Source material:

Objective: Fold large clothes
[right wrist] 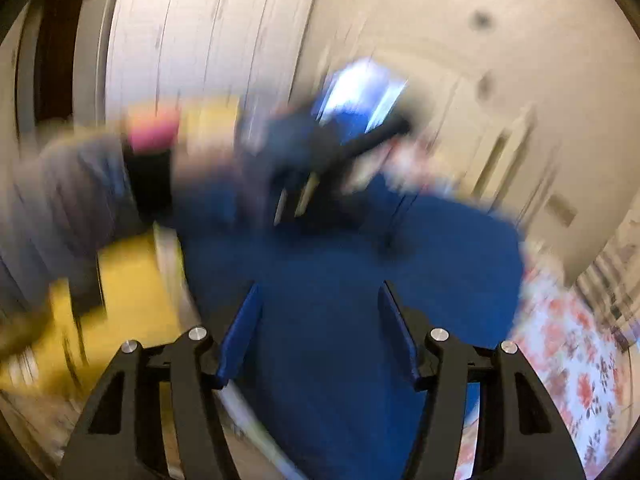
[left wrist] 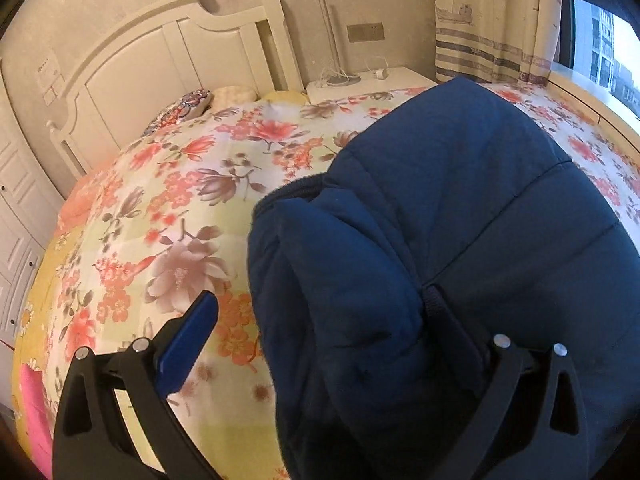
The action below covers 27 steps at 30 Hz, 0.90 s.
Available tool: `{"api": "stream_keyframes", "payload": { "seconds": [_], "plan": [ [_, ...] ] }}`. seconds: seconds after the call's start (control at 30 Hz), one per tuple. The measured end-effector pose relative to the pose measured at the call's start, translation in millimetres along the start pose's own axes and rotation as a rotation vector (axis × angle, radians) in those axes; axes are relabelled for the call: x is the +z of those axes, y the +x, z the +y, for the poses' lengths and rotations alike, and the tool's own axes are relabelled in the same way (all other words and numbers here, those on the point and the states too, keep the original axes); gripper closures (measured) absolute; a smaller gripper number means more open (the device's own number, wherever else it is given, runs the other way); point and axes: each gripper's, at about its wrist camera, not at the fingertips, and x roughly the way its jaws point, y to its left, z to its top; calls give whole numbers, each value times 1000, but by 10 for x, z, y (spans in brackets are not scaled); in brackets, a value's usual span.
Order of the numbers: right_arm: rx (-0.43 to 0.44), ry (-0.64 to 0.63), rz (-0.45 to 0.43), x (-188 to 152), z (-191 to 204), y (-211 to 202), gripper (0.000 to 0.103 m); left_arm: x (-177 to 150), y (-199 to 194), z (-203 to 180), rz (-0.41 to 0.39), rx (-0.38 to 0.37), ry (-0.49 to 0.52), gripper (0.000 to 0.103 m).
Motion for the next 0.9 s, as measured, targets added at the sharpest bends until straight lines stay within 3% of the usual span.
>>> {"api": "stream_keyframes", "payload": {
  "seconds": [0.1, 0.17, 0.3, 0.37, 0.4, 0.47, 0.5, 0.57, 0.6, 0.73, 0.83, 0.9],
  "plan": [
    [-5, -12, 19, 10, 58, 3, 44, -31, -265, -18, -33, 88, 17, 2],
    [26, 12, 17, -1, -4, -15, 44, -103, -639, -44, -102, 138, 21, 3],
    [38, 30, 1, -5, 21, 70, 44, -393, -1278, -150, -218, 94, 42, 3],
    [39, 33, -5, -6, 37, 77, 44, -629, -1360, -240, -201, 55, 44, 3],
    [41, 35, -10, -18, 46, 62, 44, -746, -1276, -290, -161, 76, 51, 3],
    [44, 33, -22, -32, 31, 79, 44, -960, -957, -356, -69, 191, 74, 2],
    [38, 19, -9, -77, 32, 99, 44, -1037, -875, -333, -76, 165, 46, 2],
    [27, -27, -27, -102, 72, 113, 44, -1154, -747, -79, -59, 15, -149, 2],
    [35, -36, -24, -95, 72, 90, 44, -1171, -738, -34, -59, -16, -189, 2],
    [128, -67, -12, -111, -113, -101, 45, -1192, -755, -89, -84, 5, -188, 2],
    [79, 8, -57, -14, -521, -226, 46, -1191, -747, -89, -80, -21, -214, 2],
    [44, 147, -92, 125, -1025, -203, 46, -1212, -746, -106, -81, -34, -239, 2]
  ]
}}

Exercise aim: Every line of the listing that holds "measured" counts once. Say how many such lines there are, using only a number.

The completed task: 2